I agree it is irrelevant and a huge worry, whatever the gender of those involved.

I hope you get it all resolved OP.

Coconutty · 13/12/2015 17:43

This reply has been deleted

Message withdrawn at poster's request.

Garlick · 13/12/2015 17:54

I can think of a few reasons to keep quiet about their sex/gender. One would be that DC1 is a boy; another that at least one person is trans/agender/fluid. Either would colour some posters' reactions, most likely unhelpfully. It's not fair to press OP.

AnyFucker · 13/12/2015 17:56

Nope. The coyness just looks wrong.

AnyFucker · 13/12/2015 17:59

The concern for the elder DC being in a manipulative relationship is the same. The worry for the younger DC is the same.
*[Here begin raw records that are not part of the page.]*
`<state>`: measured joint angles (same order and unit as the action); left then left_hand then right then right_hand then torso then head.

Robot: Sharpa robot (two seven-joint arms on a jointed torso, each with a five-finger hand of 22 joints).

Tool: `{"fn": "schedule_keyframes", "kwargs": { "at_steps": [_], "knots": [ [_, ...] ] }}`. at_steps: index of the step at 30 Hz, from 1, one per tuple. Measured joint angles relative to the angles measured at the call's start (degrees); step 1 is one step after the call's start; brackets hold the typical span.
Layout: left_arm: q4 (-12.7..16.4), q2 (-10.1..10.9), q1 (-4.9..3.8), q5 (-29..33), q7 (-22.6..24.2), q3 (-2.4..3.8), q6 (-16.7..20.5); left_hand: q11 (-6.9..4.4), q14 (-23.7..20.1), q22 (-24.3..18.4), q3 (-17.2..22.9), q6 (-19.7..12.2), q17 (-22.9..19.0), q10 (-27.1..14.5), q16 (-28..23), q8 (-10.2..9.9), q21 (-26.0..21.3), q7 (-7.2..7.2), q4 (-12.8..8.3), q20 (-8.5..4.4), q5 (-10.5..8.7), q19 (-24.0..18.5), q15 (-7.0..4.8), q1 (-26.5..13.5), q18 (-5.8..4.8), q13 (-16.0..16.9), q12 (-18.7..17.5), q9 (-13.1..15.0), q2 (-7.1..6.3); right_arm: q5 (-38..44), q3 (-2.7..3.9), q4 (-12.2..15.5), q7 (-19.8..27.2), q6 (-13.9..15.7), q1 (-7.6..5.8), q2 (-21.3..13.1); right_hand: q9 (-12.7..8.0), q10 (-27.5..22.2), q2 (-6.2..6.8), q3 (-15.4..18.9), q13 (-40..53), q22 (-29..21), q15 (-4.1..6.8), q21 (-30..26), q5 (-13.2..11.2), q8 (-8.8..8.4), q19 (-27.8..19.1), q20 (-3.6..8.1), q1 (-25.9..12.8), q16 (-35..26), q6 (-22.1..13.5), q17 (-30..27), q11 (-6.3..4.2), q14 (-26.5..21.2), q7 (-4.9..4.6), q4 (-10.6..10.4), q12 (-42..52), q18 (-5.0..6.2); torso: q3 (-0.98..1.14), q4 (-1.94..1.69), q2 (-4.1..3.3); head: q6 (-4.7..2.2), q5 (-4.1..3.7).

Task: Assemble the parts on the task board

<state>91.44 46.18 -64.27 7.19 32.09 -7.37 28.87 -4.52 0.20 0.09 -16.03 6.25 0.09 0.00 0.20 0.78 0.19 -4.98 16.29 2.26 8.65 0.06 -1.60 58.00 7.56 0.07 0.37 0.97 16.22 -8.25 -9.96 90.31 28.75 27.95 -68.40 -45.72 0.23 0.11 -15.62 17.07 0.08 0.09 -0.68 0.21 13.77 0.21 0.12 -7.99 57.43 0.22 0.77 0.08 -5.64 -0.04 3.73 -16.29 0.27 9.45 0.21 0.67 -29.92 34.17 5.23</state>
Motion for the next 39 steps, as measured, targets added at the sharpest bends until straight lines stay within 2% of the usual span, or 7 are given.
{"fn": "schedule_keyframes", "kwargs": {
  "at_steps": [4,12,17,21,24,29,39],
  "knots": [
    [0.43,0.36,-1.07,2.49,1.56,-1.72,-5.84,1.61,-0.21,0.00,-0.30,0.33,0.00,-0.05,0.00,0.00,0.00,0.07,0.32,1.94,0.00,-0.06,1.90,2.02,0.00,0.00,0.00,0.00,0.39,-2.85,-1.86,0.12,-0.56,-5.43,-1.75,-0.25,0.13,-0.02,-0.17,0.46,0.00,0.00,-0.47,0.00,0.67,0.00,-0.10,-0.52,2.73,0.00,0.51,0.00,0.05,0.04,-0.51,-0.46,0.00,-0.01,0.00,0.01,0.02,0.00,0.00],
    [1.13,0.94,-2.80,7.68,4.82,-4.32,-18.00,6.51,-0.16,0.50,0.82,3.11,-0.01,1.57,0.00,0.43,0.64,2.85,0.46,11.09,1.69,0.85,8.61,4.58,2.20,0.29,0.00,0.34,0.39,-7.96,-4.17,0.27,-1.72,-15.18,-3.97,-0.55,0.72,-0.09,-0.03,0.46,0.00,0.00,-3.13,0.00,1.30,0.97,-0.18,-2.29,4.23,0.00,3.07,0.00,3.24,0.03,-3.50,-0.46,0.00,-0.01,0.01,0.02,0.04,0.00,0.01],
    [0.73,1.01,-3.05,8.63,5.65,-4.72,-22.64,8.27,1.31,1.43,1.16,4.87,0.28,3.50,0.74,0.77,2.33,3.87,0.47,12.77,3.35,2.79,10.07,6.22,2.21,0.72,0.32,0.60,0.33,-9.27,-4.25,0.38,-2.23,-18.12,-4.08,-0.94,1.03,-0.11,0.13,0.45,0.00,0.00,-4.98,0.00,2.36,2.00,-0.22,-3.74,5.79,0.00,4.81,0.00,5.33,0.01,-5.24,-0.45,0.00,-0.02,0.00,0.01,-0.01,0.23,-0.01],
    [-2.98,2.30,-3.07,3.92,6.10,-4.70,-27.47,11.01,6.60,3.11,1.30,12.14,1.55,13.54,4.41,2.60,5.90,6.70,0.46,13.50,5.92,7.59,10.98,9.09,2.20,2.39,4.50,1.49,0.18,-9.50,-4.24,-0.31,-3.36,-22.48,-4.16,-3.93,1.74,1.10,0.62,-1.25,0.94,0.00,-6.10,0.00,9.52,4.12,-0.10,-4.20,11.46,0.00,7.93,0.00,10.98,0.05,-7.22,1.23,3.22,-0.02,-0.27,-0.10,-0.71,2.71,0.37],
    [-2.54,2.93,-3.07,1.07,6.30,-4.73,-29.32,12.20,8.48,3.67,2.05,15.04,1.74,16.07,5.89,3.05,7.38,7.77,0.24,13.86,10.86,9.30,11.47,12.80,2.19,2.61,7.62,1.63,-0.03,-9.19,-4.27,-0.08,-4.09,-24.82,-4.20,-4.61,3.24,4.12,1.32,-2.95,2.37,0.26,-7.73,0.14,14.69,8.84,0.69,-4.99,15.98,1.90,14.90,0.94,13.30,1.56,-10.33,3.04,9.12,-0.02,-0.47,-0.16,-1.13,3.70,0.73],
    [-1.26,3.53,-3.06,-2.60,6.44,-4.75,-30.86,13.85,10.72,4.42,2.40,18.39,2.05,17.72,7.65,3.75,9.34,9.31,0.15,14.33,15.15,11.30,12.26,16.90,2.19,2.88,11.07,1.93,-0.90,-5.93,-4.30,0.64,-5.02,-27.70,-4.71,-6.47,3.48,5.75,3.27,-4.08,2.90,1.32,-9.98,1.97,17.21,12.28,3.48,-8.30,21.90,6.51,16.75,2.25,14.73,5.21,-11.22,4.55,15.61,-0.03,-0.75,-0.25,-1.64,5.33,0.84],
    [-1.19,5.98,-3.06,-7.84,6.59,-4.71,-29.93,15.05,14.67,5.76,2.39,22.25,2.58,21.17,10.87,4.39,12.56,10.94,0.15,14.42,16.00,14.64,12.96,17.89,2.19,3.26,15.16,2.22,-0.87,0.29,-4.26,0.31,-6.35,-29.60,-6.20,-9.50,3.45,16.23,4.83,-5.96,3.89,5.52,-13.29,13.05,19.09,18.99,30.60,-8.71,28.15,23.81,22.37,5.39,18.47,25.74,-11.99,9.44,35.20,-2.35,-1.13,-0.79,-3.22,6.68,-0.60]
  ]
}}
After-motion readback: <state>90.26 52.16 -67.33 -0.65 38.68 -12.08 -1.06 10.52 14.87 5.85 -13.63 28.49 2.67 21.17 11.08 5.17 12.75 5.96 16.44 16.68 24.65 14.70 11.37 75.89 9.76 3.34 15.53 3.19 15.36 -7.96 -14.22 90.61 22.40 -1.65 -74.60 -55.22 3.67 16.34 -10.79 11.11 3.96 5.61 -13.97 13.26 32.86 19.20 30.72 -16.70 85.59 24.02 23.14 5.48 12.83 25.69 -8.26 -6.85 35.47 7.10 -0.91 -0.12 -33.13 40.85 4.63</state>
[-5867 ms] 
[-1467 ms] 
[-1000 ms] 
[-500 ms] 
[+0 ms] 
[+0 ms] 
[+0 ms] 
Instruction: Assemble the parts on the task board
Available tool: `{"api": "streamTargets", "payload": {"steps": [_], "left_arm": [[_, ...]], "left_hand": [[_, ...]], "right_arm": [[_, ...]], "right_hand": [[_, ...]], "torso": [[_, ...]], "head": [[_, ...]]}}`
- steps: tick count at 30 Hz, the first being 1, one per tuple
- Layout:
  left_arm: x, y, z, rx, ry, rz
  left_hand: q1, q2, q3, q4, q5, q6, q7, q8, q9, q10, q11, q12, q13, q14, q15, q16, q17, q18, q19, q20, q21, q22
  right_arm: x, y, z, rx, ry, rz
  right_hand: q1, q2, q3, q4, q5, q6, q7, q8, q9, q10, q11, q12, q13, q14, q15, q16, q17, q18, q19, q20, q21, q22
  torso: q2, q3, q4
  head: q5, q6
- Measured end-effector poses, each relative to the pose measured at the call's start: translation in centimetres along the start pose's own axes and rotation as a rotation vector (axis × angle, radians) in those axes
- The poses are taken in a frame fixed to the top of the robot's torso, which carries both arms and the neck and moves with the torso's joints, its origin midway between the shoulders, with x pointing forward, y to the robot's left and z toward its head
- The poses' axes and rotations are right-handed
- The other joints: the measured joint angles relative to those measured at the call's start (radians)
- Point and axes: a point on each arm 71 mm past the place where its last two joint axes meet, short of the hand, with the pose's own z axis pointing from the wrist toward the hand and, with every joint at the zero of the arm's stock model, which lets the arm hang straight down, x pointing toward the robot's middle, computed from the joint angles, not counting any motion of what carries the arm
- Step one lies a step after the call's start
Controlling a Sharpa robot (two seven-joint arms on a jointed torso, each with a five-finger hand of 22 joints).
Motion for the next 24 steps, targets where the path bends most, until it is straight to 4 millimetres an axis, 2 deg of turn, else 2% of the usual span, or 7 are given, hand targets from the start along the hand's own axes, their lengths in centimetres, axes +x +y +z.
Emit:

The condemnation of the 25 yo is the same.

There is no need for the verbal gymnastics.

BIWI · 13/12/2015 18:00

Even if it was a joke, surely this is a very odd subject to be joking about with a sibling, and a sibling who is so young?

InTheBox · 13/12/2015 18:07

Not really Garlick, if people are willing to countenance a sibling making passes at another sibling then get all worked up about the gender dynamics of those involved then they really wouldn't be posting in the first place.

I'm also a bit Hmm at the conversational acrobatics too. Why disclose something many of us have rightly said is so far out of line as to not even be on the scale, yet play hidden secrets about the genders involved. It is of course the OP's prerogative, however.

dunfightin · 13/12/2015 18:21

I would suggest a more general talk to 18-year-old about why keeping your boundaries and not attempting to please a partner whatever s/he might suggest is going to lead to healthier relationships in the long-term. Perhaps pointing out that she's got a lot more time ahead of her to go out and have relationships, find out what who she is and what she wants and that however much in love she may be at 18, statistically this is not going to be the one she stays with. And also worth pointing out that her relationship with her younger sibling is likely to be enduring and hopefully mutually supportive for a very long time so it's better not to damage that by putting sibling into situation s/he doesn't want.
I'd drip feed gradually over a few days/weeks - show her and talk to her about healthy relationships you both see. It will sink in slowly.
And also reinforce boundaries in your house and explain that when someone has crossed a boundary they are no longer welcome and that's all there is to it.